For my show this year I wanted to add in a light o rama singing face, but I didn't just want a giant light up face in the yard or on the house. I wanted the face to be a character in the yard haunt, not just a distraction. This was my solution.









Here's a walk thru of how I built him:

1. Fist I had to build the light up singing face. For that I used 3/8" rope light, black coroboard, and some zipties. I wont go into detail on the construction of the lighting, there are lots of tutorials online for that. 


2. After I had the face built I could start building the frame. I used 2X4s for the frame. The face was 3' X 4' so I scaled the body to be the same width but be 8' tall before adding branches.









To make the tree stand on it's own, I built supports on the back that all connect using a 3/8" carriage bolts and nuts.









Both of the slanted supports and the ground supports all bolt to the main body. This allowed me to set the tree up and then when it came time to store it I could make it much more manageable by removing the support structure.


















3. Now I could move onto roughing in the body. I used 2" foamboard for all of the tree appearance. First I laid down a rectangular piece with cut outs for the eyes and mouth that gave me plenty of clearance.

















*Lesson Learned* I should have made the openings slightly smaller, especially the piece between the eyes and mouth. After adding more foam later for the face and nose that piece started to fall apart.


4. Next I started adding in pieces to build up and carve for the face. I went ahead and cut out the holes I needed for the eyes and mouth and some general shapes to start.


























5. After that I drew out a basic shape of a face and some features that I wanted and began cutting away any excess foam.









I also added in the eyebrows and nose. They are extra pieces that I glued onto the face. 


























6. Then I started adding in extra pieces to carve down to give the face some dimension. I also added pupils in the eyes. All of the pieces I carved at angles to make it seems as though they are growing out and its all one structure. Continue doing this for the entire face.










7. Now its time to start adding in the bark detail. I used a hot knife with the blade removed to score gashes in the foam to simulate the lines in tree bark.

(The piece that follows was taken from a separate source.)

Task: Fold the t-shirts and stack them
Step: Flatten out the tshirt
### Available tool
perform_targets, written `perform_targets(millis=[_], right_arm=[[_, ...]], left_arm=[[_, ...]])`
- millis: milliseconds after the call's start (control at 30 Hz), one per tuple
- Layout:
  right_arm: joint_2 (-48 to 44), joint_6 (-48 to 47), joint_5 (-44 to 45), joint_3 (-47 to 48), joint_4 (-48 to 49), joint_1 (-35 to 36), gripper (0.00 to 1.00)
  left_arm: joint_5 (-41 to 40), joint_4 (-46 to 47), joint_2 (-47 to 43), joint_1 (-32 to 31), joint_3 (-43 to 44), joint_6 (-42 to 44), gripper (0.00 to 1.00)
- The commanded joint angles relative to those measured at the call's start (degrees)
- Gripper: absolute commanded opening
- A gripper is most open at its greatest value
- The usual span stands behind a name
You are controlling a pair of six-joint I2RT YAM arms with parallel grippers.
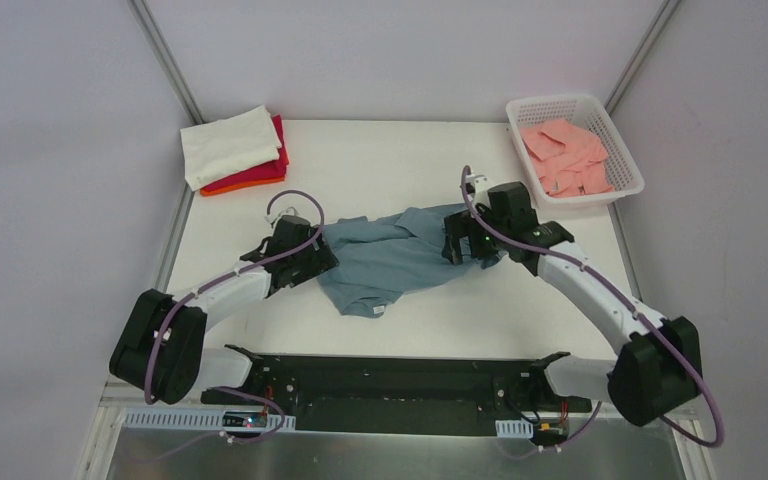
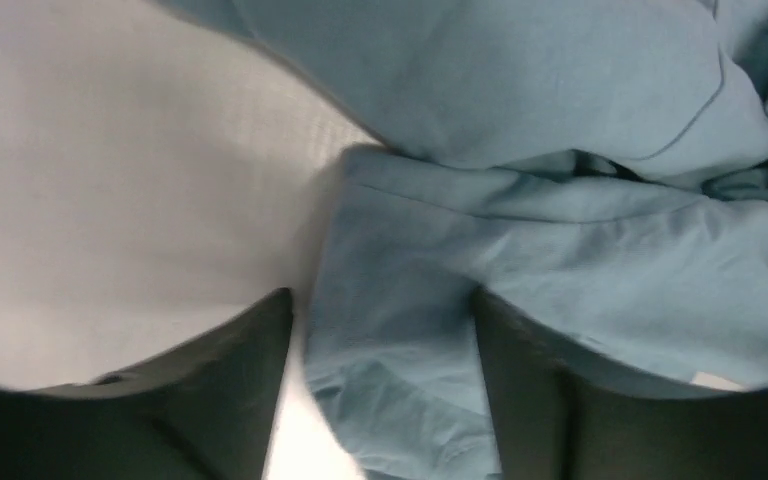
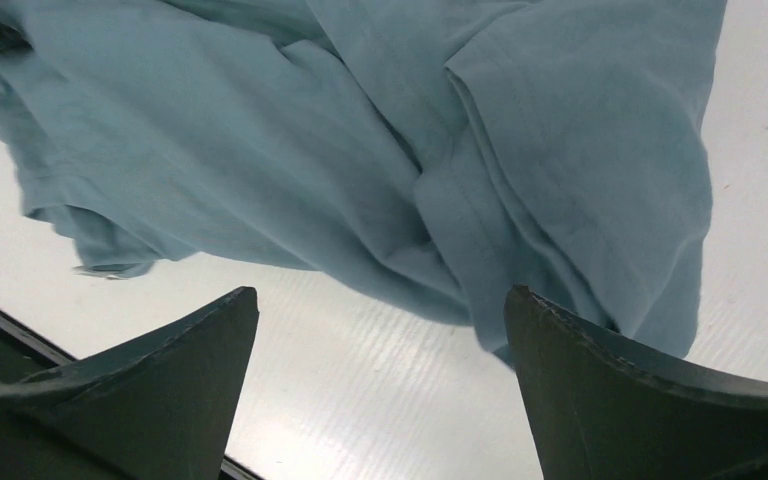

Afterwards I used a heat gun to add texture to the the entire face. The gashes that I added previously melt away and look much more organic.









Here's how it looks so far. I've added in some growth on the bottom of the face to expand the trunk a little bit. I originally wanted it to be much wider, but I was already having trouble getting it in and out of the workshop, so that's as far as it got expanded. I carved down all the edges to take away the manufactured look and make it appear more natural. Also texture has been added to the entire body, except the tip of the nose which I left smooth on purpose.


----------



## stormmaster81 (Feb 13, 2012)

8. Now its time to add in the arms. I attached them the same way I did the supports on the back. I used bolts to make for easy set up and tear down. The arms themselves I used 1" X 4" for the skeleton, and then applied more 2" foam the same way I did the body and face.

View attachment 178222


View attachment 178223


View attachment 178224


View attachment 178225


View attachment 178226


View attachment 178228


View attachment 178229


Now this bad boy is 8' tall and about 9' wide!


----------



## stormmaster81 (Feb 13, 2012)

9. Next onto the branches. These I built using 3/4" PVC pipe, pool noodles from the dollar store, and zipties. 

















First I would take the PVC pipe and cut it whatever length I wanted the branch to be. I would then use the heat gun to bend the pipe where I wanted it to bend. Then I could slide the pool noodles over the pipe.









Next I would slice a pool noodle in half and then cut pieces to add onto the branch to build it up to make it the thickness that I wanted.

















The addon pieces I secured to the branch using the zipties. I also would carve down the edges at an angle to make it seem like its blending into the rest of the branch. I've also finished the top of the tree now that I know where the branches would be placed. I just continued on until I made what seemed like enough. In the beginning I just clamped the branches onto 2" X 4" on the back, thinking that I would just figure that part out on the day of set up. This was a mistake lol. But anyway here is what he looked like with all the branches clamped in.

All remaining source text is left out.